Posts Tagged ‘education’

Assorted links

December 2, 2009

1) A classroom nudge for college professors. Include one lie in each lecture and ask students to point out the error. They’ll pay attention to the material more closely.

Hat tip: David de Souza

2) Enviromedia, friend of the Nudge blog and the creator of greenwashingindex.com, a tool for ferreting out misleading green ads, has unveiled a new web site, greendetectives.net, to help people decode the language of climate change. The United Nation’s climate change conference is this month in Copenhagen.

3) Philadelphia now requires that lenders and homeowners meet in person prior to foreclosure. Will these meetings lessen foreclosure rates?

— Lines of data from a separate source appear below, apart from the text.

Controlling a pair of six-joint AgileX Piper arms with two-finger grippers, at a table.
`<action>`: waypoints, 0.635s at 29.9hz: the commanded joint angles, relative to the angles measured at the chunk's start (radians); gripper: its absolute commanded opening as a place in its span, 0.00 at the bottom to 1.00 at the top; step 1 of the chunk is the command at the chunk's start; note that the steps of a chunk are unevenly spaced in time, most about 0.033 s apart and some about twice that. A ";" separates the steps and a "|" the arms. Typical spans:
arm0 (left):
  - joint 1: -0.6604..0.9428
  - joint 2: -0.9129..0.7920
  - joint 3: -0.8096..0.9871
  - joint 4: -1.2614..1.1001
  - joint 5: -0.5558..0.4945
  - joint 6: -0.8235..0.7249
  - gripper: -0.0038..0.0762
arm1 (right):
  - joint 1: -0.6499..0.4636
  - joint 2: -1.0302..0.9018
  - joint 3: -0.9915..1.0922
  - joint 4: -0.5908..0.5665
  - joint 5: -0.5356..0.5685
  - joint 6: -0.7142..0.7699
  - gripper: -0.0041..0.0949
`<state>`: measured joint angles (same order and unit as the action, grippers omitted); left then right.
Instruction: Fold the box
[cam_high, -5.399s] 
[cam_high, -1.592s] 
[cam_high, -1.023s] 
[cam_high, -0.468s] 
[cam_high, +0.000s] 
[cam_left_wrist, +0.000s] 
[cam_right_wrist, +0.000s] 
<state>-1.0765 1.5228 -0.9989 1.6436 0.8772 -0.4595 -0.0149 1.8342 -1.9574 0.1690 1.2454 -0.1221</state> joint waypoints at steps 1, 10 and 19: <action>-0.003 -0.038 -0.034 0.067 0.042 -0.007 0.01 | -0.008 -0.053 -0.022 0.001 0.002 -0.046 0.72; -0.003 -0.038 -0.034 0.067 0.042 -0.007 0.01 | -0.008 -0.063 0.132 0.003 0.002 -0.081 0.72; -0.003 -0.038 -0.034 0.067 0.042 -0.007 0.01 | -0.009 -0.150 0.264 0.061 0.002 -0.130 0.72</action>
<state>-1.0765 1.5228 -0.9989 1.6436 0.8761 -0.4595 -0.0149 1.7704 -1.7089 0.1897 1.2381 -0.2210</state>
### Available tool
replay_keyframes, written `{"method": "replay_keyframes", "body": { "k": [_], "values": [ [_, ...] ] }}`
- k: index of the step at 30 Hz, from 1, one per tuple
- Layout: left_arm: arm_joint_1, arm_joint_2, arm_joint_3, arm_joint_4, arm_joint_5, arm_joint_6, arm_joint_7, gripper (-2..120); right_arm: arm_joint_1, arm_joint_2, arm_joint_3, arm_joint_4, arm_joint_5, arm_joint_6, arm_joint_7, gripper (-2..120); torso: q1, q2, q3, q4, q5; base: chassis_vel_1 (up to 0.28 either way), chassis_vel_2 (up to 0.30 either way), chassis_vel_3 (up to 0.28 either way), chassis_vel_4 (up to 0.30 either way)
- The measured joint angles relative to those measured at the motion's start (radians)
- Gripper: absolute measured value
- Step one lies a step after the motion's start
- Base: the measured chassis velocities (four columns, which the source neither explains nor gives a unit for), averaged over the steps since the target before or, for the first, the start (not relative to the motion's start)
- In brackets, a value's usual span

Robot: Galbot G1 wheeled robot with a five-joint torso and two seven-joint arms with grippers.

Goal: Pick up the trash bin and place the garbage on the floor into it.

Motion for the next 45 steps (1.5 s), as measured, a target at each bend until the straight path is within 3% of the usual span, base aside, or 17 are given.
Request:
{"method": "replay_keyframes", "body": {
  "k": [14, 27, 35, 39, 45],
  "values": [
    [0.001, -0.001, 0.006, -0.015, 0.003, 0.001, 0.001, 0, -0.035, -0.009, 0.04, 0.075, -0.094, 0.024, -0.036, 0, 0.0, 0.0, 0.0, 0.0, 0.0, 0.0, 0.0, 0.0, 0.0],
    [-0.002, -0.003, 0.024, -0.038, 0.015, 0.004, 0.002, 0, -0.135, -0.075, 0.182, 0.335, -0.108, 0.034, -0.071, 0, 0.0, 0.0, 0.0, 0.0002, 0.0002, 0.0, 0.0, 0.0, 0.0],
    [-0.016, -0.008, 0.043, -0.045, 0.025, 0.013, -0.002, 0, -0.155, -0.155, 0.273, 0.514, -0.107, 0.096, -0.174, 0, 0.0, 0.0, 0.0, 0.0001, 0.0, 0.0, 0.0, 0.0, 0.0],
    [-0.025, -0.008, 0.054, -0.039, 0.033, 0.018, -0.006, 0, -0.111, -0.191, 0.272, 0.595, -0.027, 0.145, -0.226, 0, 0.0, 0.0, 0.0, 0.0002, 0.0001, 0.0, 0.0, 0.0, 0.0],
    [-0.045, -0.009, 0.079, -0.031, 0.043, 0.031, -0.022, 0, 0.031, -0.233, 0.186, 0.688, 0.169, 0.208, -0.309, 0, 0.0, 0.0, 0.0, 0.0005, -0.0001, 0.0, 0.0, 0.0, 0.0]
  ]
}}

Hat tip: Christopher Daggett

4) Tips for remembering your reusable grocery bag.

Hat tip: Katie Astofer

5) Because it’s just too good to resist. From a 1952 Life magazine.


Hat tip: Thought Gadgets

A parent’s nudge for her daughter’s study habits

February 16, 2009

Reader Dawn Jacksland has created a nudge to make sure her daughter does her homework.

In order to help our teenage daughter remember to do homework before computer time, we add a login to her password login. It asks her first if she has finished her homework and if the answer is yes then she can get to her password login. Simple. Easy. Effective. By having to answer yes or no she is thinking about it every time she wants to use the computer. Many times we have seen her stop and head to her desk. She had forgotten some work that she needed to do.

A reader comes up with an ascetic nudge to help him get into college

January 13, 2009

Courtesy of Felipe Insunza, an economics student at São Paulo University in Brazil.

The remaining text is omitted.